Dave Trecker on Working From Home

COVID-19 is changing how we do business and changing it in a big way. It may be a lasting legacy of the pandemic. How so? As everyone knows, the coronavirus caused offices to shut down, forcing employees to work from home. To the surprise of many, that inconvenience turned out to be a huge success.

Technology was the key. Not the high-tech artificial intelligence that makes the headlines, but simple interpersonal hookups with the ability to have conversations, share data and brainstorm ideas. Teleconferencing made visual and taken to a new level.

Even before the pandemic, benefits of working at home were becoming apparent. No need to dress up if you’re sitting in front of a computer in your kitchen. More time to get things done if you’re not commuting for hours every day.

And concerns about using the extra time for personal matters were ill-founded. People weren’t goofing off. Studies showed a good part of the time freed from commuting was spent on job activities. As a voluntary perk, the remote office looked pretty good. Then COVID-19 turned the voluntary into the mandatory.

And the results have been astonishing. According to a Wall Street Journal article, with 10 million fewer commuting hours a month, office workers put 35% more time into their job. Overall productivity was said to have increased by 20% or more.

My Connecticut daughter is a case in point. Before the coronavirus, she worked at home one day a week. After the pandemic hit, her office closed and she was forced to work at home full-time. That saved two commuting hours each day, enabling her to spend more time with two young children as they dealt with the mysteries of virtual schooling.

And she could devote more time to her job. Regardless of time zone differences, working from home made it easier to connect with overseas customers. No problem attending 6 a.m. and 10 p.m.
meetings from the kitchen table.

My younger son, a computer engineer in Massachusetts, had a similar experience. He commuted close to three hours a day to and from his Cambridge firm. When things shut down, he was easily able to run his portion of the business from home.

But he’s ready to go back to the office. Collaboration, important for digital-age innovation, is best done in person. “There’s nothing like an erasable whiteboard,” he told me. The ideal arrangement? Fifty percent at home, fifty percent in the office.

The at home paradigm has led to some interesting consequences. Because people can work remotely, they no longer have to put up with health risks in the big city. That has spurred a torrent of moves to the suburbs and rural communities … and to Florida, where home sales are booming.

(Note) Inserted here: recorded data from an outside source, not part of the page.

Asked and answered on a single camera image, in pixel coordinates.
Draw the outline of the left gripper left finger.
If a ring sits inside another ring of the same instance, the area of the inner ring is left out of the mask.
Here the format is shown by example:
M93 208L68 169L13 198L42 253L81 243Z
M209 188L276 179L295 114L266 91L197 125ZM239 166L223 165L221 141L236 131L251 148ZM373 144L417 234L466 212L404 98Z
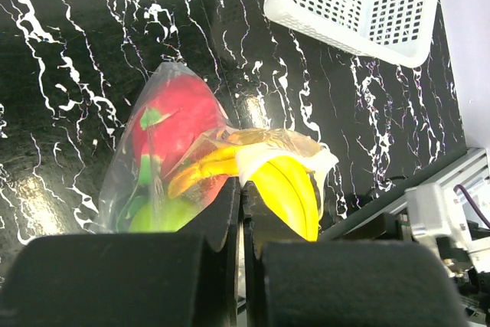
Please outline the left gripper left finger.
M33 240L1 291L3 326L234 326L240 183L175 233Z

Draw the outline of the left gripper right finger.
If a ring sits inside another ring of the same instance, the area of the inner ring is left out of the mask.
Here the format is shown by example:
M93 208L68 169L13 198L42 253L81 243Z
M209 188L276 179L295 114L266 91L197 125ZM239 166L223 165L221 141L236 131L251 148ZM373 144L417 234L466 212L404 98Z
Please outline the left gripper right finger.
M308 242L243 189L250 326L465 326L442 264L403 241Z

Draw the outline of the green apple toy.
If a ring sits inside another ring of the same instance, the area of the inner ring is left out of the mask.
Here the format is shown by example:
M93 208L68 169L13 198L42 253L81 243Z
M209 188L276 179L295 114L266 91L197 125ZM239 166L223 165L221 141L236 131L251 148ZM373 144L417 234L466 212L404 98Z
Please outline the green apple toy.
M201 208L187 198L165 199L159 206L147 202L130 218L129 232L176 232L200 211Z

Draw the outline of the yellow banana bunch toy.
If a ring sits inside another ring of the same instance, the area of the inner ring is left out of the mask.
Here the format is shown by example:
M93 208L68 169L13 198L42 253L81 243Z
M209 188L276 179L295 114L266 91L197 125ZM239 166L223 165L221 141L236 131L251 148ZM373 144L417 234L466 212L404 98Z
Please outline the yellow banana bunch toy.
M192 185L219 175L238 177L242 185L252 181L279 219L305 240L316 241L322 196L316 194L312 178L325 180L322 165L328 156L326 149L300 155L266 143L220 147L179 172L168 186L168 196L175 198Z

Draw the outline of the clear dotted zip top bag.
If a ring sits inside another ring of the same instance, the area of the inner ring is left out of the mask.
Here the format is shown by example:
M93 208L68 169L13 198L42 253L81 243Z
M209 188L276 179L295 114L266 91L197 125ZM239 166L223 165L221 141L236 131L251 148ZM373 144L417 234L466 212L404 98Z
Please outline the clear dotted zip top bag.
M319 235L324 185L338 158L291 129L236 129L184 64L164 62L142 90L107 169L98 232L176 232L232 178L305 240Z

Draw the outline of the red dragon fruit toy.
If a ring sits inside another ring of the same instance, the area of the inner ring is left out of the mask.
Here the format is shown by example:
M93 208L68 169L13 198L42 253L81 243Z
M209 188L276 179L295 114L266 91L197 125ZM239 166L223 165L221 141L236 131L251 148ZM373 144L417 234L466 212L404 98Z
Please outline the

E-commerce has helped drive the change. Some 70% of consumers say they regularly buy online for home delivery. That means fewer outside trips to interrupt work at home.

And retail giants like Walmart, Kohl’s and Best Buy are making it easy by teeing up items for online sale and guaranteeing same day delivery. Amazon upped the ante by going into the pharmacy
business. Why stand in line at your local drugstore when Amazon will fill your prescription and bring it right to your front door –just a few steps from your virtual office?

Restaurants are getting in on the action. Chains like Chipotle and Domino’s are partnering with home delivery specialists. And you don’t have to stray far from your computer to exercise. Peloton will install a home gym.

It’s a remarkable phenomenon. Stating the obvious, a Wall Street Journal observer wrote, “The stay-at-home economy is here to stay.” It is indeed.